* WHAT IS BEING ASKED *
Before repeating the entries below, strip out every picture and keep all else as it is.

* DATA LISTING *
▼

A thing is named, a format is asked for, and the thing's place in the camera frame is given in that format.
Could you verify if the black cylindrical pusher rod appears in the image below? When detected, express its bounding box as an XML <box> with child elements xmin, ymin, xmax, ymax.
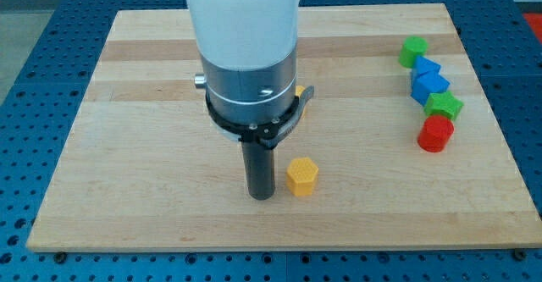
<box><xmin>241</xmin><ymin>142</ymin><xmax>275</xmax><ymax>200</ymax></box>

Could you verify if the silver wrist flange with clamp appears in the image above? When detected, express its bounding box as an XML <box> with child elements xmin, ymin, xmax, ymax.
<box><xmin>195</xmin><ymin>51</ymin><xmax>314</xmax><ymax>149</ymax></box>

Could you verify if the yellow hexagon block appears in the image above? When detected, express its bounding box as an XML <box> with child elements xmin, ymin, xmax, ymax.
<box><xmin>286</xmin><ymin>157</ymin><xmax>319</xmax><ymax>196</ymax></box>

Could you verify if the yellow block behind arm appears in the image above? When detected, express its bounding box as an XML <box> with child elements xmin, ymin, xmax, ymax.
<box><xmin>296</xmin><ymin>85</ymin><xmax>307</xmax><ymax>119</ymax></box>

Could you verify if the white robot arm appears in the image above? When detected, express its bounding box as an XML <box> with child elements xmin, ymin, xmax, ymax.
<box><xmin>186</xmin><ymin>0</ymin><xmax>314</xmax><ymax>200</ymax></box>

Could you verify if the wooden board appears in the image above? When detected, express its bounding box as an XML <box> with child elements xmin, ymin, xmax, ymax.
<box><xmin>27</xmin><ymin>3</ymin><xmax>541</xmax><ymax>252</ymax></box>

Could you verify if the green cylinder block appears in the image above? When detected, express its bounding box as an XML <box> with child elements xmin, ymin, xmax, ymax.
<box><xmin>398</xmin><ymin>36</ymin><xmax>429</xmax><ymax>69</ymax></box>

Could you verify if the blue pentagon block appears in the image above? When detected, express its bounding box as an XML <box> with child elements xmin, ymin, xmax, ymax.
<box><xmin>411</xmin><ymin>56</ymin><xmax>441</xmax><ymax>85</ymax></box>

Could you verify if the blue cube block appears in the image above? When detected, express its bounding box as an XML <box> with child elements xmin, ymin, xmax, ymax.
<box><xmin>411</xmin><ymin>72</ymin><xmax>450</xmax><ymax>106</ymax></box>

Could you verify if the red cylinder block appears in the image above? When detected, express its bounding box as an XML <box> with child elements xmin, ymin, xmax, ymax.
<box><xmin>418</xmin><ymin>115</ymin><xmax>455</xmax><ymax>152</ymax></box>

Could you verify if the green star block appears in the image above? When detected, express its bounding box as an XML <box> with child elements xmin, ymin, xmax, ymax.
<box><xmin>423</xmin><ymin>91</ymin><xmax>464</xmax><ymax>121</ymax></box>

▲

* SOLUTION *
A thing is named, a format is asked for, and the thing's place in the camera frame is given in that format.
Could you verify if the black cylindrical pusher rod appears in the image below? When detected, express its bounding box as an XML <box> with child elements xmin, ymin, xmax, ymax.
<box><xmin>241</xmin><ymin>142</ymin><xmax>275</xmax><ymax>200</ymax></box>

Could you verify if the silver wrist flange with clamp appears in the image above? When detected, express its bounding box as an XML <box> with child elements xmin, ymin, xmax, ymax.
<box><xmin>195</xmin><ymin>51</ymin><xmax>314</xmax><ymax>149</ymax></box>

Could you verify if the yellow hexagon block appears in the image above? When detected, express its bounding box as an XML <box> with child elements xmin, ymin, xmax, ymax.
<box><xmin>286</xmin><ymin>157</ymin><xmax>319</xmax><ymax>196</ymax></box>

Could you verify if the yellow block behind arm appears in the image above? When detected, express its bounding box as an XML <box> with child elements xmin, ymin, xmax, ymax.
<box><xmin>296</xmin><ymin>85</ymin><xmax>307</xmax><ymax>119</ymax></box>

Could you verify if the white robot arm appears in the image above? When detected, express its bounding box as an XML <box> with child elements xmin, ymin, xmax, ymax.
<box><xmin>186</xmin><ymin>0</ymin><xmax>314</xmax><ymax>200</ymax></box>

Could you verify if the wooden board appears in the image above? When detected, express its bounding box as an XML <box> with child elements xmin, ymin, xmax, ymax.
<box><xmin>27</xmin><ymin>3</ymin><xmax>541</xmax><ymax>252</ymax></box>

Could you verify if the green cylinder block appears in the image above? When detected, express its bounding box as an XML <box> with child elements xmin, ymin, xmax, ymax.
<box><xmin>398</xmin><ymin>36</ymin><xmax>429</xmax><ymax>69</ymax></box>

Could you verify if the blue pentagon block appears in the image above? When detected, express its bounding box as an XML <box> with child elements xmin, ymin, xmax, ymax.
<box><xmin>411</xmin><ymin>56</ymin><xmax>441</xmax><ymax>85</ymax></box>

Could you verify if the blue cube block appears in the image above? When detected, express its bounding box as an XML <box> with child elements xmin, ymin, xmax, ymax.
<box><xmin>411</xmin><ymin>72</ymin><xmax>450</xmax><ymax>106</ymax></box>

Could you verify if the red cylinder block appears in the image above? When detected, express its bounding box as an XML <box> with child elements xmin, ymin, xmax, ymax.
<box><xmin>418</xmin><ymin>115</ymin><xmax>455</xmax><ymax>152</ymax></box>

Could you verify if the green star block appears in the image above? When detected, express its bounding box as an XML <box> with child elements xmin, ymin, xmax, ymax.
<box><xmin>423</xmin><ymin>91</ymin><xmax>464</xmax><ymax>121</ymax></box>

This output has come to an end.